[THE TASK] Repeat the following data exactly, omitting pictures.

[DATASET CONTENT]

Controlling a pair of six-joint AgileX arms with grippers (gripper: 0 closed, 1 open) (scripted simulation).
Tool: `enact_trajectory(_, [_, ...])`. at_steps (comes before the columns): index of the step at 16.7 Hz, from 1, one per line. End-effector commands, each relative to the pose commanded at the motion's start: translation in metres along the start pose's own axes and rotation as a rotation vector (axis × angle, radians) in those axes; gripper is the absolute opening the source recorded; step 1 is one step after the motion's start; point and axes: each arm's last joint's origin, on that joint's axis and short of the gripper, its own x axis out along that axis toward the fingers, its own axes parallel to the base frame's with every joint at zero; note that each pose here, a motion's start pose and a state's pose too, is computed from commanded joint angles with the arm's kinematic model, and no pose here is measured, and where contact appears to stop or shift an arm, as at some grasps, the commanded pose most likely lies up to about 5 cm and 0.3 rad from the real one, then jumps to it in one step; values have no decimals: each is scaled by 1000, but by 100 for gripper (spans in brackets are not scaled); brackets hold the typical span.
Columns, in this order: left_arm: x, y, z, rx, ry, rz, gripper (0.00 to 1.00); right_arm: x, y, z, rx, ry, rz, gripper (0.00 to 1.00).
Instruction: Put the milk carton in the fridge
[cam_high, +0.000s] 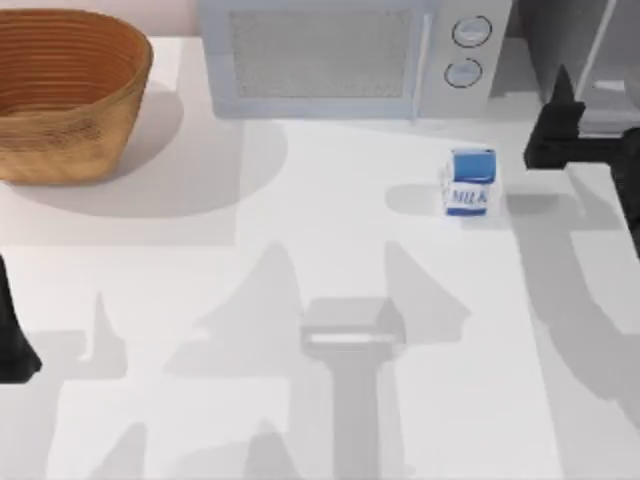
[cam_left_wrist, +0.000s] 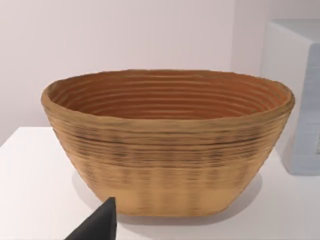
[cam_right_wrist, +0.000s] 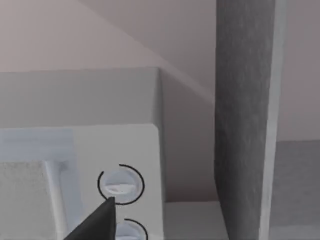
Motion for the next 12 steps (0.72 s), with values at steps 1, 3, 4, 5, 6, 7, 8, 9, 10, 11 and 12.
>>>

[FINISHED TASK]
Controlling a pair of six-joint AgileX arms with grippers (gripper: 0 closed, 1 open) (scripted simulation).
Tool: `enact_trajectory(_, [_, ...])`. at_steps (comes before the columns): index of the step at 16.7 Hz, from 1, one per line. End-effector commands, each relative to the pose commanded at the motion's start: translation in metres along the start pose's own axes and rotation as a rotation vector (axis × angle, radians) in those axes; gripper is the absolute opening the source recorded; step 1 is one step after the motion's start; point and axes: each arm's last joint's origin, on that joint's axis and short of the gripper, its own x axis out along that axis toward the fingers, its own axes parallel to the base frame's with every joint at zero; note that each pose here, a motion's start pose and a state's pose too, is computed from commanded joint angles with the arm's kinematic model, and no pose here is measured, and where contact appears to stop or shift an arm, as at some grasps, the commanded pose most likely lies up to about 5 cm and 0.3 rad from the real one, then jumps to it in one step; values have no decimals: each is scaled by 1000, but by 100 for gripper (spans in brackets are not scaled); brackets hold the typical span.
Columns, in this order: left_arm: x, y, z, rx, ry, rz, gripper (0.00 to 1.00); right_arm: x, y, z, rx, ry, rz, gripper (0.00 to 1.00).
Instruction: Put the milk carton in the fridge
[cam_high, +0.000s] 
[cam_left_wrist, +0.000s] 
[cam_right_wrist, +0.000s] 
Motion for the next 12 steps (0.72 s), with values at steps 1, 3, 4, 5, 6, 7, 8, 9, 10, 11 and 12.
>>>

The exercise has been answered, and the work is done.